_Problem to solve_: Would you please give all the lines below again, exactly as they stand?

_Given information_:
^^^^^^^^
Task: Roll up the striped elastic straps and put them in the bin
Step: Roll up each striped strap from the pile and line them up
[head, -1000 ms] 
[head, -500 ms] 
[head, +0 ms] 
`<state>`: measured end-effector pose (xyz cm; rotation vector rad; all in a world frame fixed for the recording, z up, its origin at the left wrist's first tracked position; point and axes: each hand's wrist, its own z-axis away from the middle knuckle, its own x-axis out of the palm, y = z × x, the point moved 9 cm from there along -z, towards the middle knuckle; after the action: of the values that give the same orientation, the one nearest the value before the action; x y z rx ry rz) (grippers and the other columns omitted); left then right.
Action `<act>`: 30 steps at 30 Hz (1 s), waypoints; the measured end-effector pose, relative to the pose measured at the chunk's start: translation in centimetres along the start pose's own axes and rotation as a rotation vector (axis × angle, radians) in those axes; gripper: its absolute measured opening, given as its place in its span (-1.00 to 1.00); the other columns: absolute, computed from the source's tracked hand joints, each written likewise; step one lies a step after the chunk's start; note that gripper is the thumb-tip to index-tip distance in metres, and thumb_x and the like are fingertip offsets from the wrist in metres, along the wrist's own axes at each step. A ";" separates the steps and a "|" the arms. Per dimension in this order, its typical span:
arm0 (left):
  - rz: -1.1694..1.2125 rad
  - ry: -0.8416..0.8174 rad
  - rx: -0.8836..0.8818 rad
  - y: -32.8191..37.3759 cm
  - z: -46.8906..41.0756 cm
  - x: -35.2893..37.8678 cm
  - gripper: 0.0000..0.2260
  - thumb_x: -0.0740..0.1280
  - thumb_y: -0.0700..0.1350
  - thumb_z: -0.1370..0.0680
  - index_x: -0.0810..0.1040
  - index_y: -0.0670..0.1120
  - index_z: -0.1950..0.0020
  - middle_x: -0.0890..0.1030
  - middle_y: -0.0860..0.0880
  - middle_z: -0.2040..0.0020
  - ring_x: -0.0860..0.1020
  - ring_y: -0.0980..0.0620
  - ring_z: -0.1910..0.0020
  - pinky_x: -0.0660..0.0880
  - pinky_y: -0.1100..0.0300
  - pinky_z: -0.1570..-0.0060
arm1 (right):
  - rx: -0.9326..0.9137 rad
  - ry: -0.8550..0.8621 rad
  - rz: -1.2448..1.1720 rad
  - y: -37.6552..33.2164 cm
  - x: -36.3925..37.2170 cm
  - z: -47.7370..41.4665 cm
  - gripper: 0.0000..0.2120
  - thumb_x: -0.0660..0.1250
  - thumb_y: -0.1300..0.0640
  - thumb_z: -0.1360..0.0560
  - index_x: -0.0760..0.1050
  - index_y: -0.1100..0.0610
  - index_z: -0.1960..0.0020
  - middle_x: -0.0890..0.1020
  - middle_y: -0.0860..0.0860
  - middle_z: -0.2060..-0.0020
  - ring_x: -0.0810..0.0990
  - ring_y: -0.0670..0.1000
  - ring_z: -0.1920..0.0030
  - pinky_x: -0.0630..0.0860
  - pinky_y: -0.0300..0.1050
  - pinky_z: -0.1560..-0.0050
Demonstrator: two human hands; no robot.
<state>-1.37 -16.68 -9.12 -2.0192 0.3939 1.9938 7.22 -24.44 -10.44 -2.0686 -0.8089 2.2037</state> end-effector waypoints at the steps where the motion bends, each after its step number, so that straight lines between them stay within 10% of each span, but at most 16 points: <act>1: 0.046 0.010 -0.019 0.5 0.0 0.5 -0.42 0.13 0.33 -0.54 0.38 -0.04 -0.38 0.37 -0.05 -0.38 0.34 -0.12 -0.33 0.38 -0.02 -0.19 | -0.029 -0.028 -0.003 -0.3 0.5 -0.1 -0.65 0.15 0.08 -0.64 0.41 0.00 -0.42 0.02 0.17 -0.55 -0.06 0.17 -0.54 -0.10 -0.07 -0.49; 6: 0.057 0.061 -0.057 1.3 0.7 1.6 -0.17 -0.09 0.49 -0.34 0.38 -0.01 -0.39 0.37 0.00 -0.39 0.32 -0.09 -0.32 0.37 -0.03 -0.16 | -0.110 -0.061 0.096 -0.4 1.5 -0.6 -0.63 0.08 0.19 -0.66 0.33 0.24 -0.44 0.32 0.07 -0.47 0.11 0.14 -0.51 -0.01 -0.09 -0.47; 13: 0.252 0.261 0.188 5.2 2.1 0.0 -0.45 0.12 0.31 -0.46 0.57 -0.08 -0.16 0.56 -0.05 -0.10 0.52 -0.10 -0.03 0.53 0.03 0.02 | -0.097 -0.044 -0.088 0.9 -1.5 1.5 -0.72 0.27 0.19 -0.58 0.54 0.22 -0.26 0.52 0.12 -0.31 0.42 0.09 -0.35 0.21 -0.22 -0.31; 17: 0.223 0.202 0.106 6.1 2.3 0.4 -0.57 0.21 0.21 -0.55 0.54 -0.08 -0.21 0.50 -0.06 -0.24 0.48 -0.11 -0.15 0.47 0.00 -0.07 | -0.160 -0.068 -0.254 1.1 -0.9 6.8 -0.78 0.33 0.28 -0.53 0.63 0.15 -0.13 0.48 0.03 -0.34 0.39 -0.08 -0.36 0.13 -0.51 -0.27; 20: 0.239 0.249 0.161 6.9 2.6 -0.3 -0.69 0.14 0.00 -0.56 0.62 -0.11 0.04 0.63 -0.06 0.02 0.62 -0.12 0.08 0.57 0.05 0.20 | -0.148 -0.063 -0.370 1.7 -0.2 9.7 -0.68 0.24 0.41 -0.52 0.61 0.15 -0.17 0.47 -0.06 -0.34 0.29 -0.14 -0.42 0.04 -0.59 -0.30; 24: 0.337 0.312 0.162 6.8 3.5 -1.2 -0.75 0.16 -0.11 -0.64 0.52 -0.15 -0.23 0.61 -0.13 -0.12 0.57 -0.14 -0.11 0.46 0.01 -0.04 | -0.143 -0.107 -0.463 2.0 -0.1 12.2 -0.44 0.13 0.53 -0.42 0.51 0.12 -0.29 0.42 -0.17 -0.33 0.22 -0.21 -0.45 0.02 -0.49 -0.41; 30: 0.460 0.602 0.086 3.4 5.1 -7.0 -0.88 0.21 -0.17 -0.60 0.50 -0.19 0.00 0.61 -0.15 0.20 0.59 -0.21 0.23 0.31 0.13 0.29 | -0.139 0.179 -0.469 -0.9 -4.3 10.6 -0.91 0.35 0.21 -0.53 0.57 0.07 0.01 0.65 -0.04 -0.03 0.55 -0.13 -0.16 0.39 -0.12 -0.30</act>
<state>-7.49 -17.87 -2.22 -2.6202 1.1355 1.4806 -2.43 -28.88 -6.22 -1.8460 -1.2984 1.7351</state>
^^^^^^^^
_Task response_:
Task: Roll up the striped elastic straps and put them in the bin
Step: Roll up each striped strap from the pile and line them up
[head, -1000 ms] 
[head, -500 ms] 
[head, +0 ms] 
`<state>`: measured end-effector pose (xyz cm; rotation vector rad; all in a world frame fixed for the recording, z up, its origin at the left wrist's first tracked position; point and axes: each hand's wrist, its own z-axis away from the middle knuckle, its own x-axis out of the palm, y = z × x, the point moved 9 cm from there along -z, towards the middle knuckle; after the action: of the values that give the same orientation, the one nearest the value before the action; x y z rx ry rz) (grippers and the other columns omitted); left then right.
Action `<act>`: 30 steps at 30 Hz (1 s), waypoints; the measured end-effector pose, relative to the pose measured at the chunk's start: translation in centimetres along the start pose's own axes and rotation as a rotation vector (axis × angle, radians) in those axes; gripper: its absolute measured opening, given as its place in its span (-1.00 to 1.00); the other columns: absolute, computed from the source's tracked hand joints, each written likewise; step one lies a step after the chunk's start; note that gripper is the thumb-tip to index-tip distance in metres, and thumb_x and the like are fingertip offsets from the wrist in metres, along the wrist's own axes at each step. A ";" separates the steps and a "|" the arms. Per dimension in this order, its typical span:
arm0 (left):
  - rz: -1.1694..1.2125 rad
  - ry: -0.8416..0.8174 rad
  - rx: -0.8836..0.8818 rad
  - y: -32.8191..37.3759 cm
  - z: -46.8906..41.0756 cm
  - x: -35.2893..37.8678 cm
  - gripper: 0.0000..0.2260
  - thumb_x: -0.0740..0.1280
  - thumb_y: -0.0700..0.1350
  - thumb_z: -0.1370..0.0680
  - index_x: -0.0810..0.1040
  - index_y: -0.0670..0.1120
  - index_z: -0.1950..0.0020
  - middle_x: -0.0890..0.1030
  - middle_y: -0.0860..0.0880
  - middle_z: -0.2040..0.0020
  - ring_x: -0.0860..0.1020
  - ring_y: -0.0980..0.0620
  - ring_z: -0.1910..0.0020
  - pinky_x: -0.0660..0.0880
  - pinky_y: -0.1100..0.0300
  - pinky_z: -0.1570..-0.0060
arm1 (right):
  - rx: -0.9326..0.9137 rad
  - ry: -0.8550..0.8621 rad
  - rz: -1.2448..1.1720 rad
  - y: -37.6552..33.2164 cm
  - x: -36.3925..37.2170 cm
  - z: -47.7370..41.4665 cm
  - gripper: 0.0000..0.2120
  - thumb_x: -0.0660..0.1250
  - thumb_y: -0.1300..0.0640
  - thumb_z: -0.1360..0.0560
  - index_x: -0.0760..0.1050
  - index_y: -0.1100..0.0610
  - index_z: -0.1960..0.0020
  - middle_x: -0.0890..0.1020
  - middle_y: -0.0860..0.0860
  - middle_z: -0.2060..-0.0020
  - ring_x: -0.0810..0.0990
  - ring_y: -0.0670..0.1000
  - ring_z: -0.1920..0.0030
  - pinky_x: -0.0630..0.0860
  - pinky_y: -0.0300..0.1050
  - pinky_z: -0.1560..-0.0050
Demonstrator: two human hands; no robot.
<state>-1.37 -16.68 -9.12 -2.0192 0.3939 1.9938 7.22 -24.44 -10.44 -2.0686 -0.8089 2.2037</state> end-effector waypoints at the steps where the motion bends, each after its step number, so that straight lines between them stay within 10% of each span, but at most 16 points: <act>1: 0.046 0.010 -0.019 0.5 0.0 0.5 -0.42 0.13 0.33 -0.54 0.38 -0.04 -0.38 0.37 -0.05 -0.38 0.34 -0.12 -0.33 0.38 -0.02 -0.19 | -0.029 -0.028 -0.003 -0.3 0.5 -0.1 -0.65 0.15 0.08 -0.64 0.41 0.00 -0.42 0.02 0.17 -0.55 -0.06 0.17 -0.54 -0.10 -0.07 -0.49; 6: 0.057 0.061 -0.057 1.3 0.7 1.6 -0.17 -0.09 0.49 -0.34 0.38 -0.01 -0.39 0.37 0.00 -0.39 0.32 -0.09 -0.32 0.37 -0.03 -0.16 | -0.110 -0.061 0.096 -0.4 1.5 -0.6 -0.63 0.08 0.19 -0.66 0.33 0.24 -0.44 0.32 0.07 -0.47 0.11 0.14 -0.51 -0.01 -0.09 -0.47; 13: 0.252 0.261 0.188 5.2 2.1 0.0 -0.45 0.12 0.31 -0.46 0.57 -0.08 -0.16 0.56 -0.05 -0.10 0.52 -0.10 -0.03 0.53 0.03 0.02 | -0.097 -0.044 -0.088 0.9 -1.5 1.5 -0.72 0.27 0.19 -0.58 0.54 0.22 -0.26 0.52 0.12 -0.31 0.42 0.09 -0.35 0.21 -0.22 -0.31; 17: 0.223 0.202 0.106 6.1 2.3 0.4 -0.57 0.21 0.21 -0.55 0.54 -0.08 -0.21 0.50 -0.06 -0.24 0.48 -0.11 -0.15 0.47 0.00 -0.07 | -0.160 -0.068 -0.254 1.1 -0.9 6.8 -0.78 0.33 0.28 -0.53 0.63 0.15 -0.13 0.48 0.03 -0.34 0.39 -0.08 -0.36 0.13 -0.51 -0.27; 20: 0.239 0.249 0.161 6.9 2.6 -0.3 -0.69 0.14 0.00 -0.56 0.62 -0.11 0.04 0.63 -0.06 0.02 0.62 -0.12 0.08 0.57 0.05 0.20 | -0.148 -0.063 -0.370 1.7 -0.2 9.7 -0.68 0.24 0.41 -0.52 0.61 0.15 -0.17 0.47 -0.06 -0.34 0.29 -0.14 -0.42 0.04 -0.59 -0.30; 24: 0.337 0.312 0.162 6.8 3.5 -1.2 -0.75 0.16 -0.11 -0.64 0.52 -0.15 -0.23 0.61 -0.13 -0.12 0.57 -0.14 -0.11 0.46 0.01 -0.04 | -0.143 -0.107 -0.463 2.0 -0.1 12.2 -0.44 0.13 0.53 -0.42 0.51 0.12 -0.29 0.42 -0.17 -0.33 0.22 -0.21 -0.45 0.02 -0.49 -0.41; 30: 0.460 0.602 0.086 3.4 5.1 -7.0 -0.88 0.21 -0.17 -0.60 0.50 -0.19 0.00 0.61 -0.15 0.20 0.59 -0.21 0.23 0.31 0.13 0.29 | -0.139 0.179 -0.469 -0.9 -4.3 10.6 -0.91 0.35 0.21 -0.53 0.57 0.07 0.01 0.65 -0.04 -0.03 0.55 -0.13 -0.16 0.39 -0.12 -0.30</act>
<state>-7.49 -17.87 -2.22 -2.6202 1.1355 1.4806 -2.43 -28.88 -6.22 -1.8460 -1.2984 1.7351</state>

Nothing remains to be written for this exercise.